• **Task statement**: Filter the data below for the string "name" and copy each matching line.

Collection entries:
________________
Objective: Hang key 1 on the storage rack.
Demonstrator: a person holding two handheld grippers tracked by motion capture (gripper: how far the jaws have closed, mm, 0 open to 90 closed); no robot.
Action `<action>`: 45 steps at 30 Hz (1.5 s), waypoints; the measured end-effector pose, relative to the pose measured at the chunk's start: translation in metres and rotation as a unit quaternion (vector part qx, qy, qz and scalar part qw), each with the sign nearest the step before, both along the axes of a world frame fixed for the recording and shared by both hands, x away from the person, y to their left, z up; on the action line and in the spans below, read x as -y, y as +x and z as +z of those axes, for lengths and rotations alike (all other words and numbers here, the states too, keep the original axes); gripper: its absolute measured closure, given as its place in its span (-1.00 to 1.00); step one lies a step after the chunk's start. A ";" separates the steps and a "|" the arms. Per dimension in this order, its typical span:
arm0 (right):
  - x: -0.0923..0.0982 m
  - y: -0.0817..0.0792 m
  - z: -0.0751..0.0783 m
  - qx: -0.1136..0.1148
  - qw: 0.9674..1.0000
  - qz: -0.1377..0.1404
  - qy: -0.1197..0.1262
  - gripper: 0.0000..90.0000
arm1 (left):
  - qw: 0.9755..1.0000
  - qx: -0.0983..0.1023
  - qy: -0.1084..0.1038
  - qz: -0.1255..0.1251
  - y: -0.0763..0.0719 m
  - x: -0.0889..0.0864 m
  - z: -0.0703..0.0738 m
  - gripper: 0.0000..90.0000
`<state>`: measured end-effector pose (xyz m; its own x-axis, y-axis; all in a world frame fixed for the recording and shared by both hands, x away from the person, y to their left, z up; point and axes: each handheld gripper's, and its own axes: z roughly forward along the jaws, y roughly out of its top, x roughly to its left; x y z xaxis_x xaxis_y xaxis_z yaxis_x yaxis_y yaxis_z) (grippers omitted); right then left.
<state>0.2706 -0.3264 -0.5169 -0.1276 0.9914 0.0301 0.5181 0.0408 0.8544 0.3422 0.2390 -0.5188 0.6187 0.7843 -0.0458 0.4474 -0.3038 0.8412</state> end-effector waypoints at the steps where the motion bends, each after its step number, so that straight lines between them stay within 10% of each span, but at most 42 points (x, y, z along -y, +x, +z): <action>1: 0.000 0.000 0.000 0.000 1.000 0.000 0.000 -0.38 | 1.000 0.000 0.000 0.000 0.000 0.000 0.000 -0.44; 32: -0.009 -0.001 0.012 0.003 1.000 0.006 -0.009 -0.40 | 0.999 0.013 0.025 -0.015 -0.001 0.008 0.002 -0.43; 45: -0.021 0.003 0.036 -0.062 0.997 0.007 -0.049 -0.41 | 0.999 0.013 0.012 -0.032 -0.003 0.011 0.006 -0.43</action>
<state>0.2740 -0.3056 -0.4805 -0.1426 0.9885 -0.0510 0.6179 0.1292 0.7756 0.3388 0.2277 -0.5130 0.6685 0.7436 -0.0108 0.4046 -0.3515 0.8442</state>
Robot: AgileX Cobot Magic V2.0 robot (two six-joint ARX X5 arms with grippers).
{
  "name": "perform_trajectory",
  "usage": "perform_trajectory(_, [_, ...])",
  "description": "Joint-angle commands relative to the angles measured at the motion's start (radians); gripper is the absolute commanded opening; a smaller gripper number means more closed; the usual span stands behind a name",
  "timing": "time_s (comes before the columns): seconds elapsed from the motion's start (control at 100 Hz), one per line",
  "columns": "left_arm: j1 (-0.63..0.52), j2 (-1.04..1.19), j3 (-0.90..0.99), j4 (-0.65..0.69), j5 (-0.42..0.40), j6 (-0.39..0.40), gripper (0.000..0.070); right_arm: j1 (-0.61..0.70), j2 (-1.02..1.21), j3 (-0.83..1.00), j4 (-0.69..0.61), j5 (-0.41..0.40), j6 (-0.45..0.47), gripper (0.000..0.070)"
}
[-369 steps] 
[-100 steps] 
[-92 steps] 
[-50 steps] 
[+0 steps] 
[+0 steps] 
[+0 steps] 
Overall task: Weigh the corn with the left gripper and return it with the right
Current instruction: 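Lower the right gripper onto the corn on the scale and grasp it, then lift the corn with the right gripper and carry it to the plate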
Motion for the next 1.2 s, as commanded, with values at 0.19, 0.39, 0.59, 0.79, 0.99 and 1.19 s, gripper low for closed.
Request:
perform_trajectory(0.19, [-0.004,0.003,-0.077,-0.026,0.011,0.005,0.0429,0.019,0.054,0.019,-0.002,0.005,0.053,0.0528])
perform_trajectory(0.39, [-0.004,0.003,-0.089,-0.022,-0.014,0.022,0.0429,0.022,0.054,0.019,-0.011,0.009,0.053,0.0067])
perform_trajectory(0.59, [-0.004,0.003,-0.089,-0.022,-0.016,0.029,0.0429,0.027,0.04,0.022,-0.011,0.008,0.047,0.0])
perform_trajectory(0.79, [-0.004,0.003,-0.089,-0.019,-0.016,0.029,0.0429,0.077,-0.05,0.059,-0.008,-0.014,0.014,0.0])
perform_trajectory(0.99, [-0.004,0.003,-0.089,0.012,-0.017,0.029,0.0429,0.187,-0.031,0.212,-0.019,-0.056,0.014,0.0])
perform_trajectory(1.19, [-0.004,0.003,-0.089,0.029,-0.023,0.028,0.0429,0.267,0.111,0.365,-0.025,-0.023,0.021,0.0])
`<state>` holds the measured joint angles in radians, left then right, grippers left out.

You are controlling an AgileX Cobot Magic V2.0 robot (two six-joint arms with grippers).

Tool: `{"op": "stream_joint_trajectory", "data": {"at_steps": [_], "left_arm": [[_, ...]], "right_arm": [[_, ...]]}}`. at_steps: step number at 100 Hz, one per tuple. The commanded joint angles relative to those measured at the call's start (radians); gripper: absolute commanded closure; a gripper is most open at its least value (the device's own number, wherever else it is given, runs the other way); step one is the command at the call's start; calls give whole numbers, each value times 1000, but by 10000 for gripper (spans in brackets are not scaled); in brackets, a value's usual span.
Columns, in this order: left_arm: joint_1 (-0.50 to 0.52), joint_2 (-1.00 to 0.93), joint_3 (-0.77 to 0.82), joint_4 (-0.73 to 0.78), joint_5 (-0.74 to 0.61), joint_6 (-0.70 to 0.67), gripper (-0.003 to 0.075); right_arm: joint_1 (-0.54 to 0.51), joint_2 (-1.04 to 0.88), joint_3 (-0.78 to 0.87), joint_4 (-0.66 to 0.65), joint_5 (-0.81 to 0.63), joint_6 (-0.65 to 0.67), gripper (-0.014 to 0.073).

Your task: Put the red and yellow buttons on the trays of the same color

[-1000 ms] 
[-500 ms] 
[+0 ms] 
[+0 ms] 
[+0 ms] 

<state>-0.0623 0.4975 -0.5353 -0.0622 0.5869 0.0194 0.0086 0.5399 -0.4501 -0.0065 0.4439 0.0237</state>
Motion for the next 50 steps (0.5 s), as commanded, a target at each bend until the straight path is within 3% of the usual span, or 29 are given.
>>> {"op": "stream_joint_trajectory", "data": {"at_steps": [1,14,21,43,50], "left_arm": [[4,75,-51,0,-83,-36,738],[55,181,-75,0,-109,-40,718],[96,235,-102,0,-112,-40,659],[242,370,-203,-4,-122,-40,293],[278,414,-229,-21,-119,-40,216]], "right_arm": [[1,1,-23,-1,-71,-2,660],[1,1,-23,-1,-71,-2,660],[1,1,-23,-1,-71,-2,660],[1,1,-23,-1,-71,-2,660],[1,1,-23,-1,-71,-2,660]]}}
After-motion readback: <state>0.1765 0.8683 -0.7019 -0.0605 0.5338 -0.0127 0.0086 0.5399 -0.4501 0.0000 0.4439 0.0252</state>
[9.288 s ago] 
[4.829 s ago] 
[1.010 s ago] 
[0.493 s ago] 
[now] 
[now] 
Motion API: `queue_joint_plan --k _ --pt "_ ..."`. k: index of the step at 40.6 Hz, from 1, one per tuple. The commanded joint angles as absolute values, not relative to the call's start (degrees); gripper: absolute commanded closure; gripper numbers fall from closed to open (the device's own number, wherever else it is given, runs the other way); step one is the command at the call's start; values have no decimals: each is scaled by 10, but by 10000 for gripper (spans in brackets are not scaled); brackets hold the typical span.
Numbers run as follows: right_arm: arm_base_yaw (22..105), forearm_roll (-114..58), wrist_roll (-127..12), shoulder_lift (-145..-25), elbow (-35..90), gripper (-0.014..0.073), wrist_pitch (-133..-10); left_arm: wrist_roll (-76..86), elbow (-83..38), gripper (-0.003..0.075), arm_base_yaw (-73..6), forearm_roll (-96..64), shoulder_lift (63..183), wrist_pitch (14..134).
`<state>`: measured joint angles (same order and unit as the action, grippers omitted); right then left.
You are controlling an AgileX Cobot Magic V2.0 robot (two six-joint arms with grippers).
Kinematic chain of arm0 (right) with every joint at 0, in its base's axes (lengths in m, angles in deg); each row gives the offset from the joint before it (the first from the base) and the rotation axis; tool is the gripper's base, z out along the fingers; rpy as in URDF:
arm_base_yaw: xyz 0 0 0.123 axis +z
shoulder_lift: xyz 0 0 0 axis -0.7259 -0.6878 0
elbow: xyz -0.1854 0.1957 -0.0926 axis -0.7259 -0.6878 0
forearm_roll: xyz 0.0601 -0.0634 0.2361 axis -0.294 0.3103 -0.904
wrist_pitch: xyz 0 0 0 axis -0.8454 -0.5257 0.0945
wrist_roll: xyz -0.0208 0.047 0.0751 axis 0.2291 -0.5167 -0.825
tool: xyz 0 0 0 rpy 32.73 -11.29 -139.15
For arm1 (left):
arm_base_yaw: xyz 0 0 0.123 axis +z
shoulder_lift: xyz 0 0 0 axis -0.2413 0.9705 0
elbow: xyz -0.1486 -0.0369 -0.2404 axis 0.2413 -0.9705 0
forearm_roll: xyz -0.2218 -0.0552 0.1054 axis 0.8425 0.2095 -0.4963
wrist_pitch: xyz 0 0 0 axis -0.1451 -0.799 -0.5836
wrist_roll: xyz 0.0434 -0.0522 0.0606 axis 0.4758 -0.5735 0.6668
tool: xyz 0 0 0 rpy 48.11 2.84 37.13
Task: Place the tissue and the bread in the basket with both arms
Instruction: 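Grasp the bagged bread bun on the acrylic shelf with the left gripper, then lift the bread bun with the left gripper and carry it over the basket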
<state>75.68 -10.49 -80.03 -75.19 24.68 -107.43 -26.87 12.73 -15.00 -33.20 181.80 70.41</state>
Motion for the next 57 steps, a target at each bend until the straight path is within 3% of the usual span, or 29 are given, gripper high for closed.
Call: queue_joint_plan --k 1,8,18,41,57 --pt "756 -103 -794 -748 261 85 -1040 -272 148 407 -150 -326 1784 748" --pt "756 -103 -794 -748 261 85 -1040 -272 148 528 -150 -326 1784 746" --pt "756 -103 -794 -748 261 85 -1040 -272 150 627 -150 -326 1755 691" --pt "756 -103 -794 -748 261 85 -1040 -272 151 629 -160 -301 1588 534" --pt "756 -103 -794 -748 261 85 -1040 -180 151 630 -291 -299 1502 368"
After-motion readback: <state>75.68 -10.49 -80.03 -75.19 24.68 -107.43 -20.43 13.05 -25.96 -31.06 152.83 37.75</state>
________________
• **Answer space**:
  "name": "perform_trajectory",
  "description": "Joint-angle commands relative to the angles measured at the motion's start (radians); gripper is the absolute commanded opening; a smaller gripper number means more closed; the usual span stands behind a name",

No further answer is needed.